YOUR ASSIGNMENT | Set down the listing below verbatim, but only from its first line through the line containing "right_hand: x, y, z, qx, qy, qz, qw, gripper".
______________________________
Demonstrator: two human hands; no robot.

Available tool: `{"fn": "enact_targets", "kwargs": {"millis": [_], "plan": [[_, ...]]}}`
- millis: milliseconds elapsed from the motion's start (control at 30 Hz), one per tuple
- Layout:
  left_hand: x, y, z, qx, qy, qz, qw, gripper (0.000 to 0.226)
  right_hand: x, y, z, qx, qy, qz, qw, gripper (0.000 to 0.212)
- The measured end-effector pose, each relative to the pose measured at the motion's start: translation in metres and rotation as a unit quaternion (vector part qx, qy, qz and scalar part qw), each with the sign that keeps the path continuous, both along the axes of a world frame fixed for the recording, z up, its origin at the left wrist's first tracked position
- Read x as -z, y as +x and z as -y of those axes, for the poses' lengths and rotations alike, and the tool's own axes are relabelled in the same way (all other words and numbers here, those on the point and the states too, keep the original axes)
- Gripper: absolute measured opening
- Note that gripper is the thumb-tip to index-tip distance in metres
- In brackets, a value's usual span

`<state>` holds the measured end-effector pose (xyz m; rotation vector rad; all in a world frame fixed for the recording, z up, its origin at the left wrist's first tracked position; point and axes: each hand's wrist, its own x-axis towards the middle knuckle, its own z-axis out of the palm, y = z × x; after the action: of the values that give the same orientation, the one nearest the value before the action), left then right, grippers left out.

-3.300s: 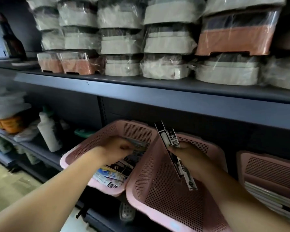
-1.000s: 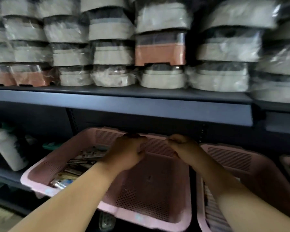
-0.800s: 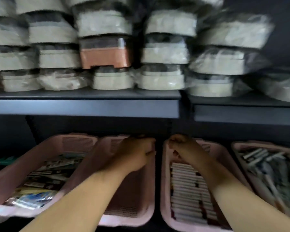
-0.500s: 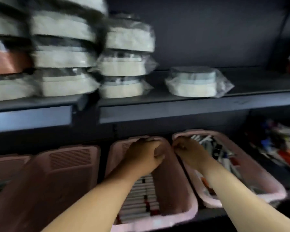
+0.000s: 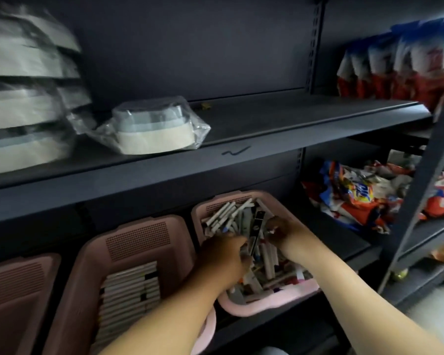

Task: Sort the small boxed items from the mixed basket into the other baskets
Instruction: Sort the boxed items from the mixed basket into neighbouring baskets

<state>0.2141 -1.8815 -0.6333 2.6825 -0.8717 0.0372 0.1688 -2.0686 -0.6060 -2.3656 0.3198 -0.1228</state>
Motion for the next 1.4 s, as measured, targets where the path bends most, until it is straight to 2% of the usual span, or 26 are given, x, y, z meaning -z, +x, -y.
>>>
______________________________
SOLUTION TO THIS EXERCISE |
Demonstrator: two human hands; no robot.

Available tool: `{"fn": "enact_targets", "kwargs": {"millis": [_], "plan": [[_, ...]]}}`
- millis: milliseconds elapsed from the motion's start (control at 30 Hz), one per tuple
- Layout:
  left_hand: x, y, z, qx, qy, qz, qw, gripper (0.000 to 0.226)
  right_hand: x, y, z, qx, qy, qz, qw, gripper (0.000 to 0.212)

The response is finished.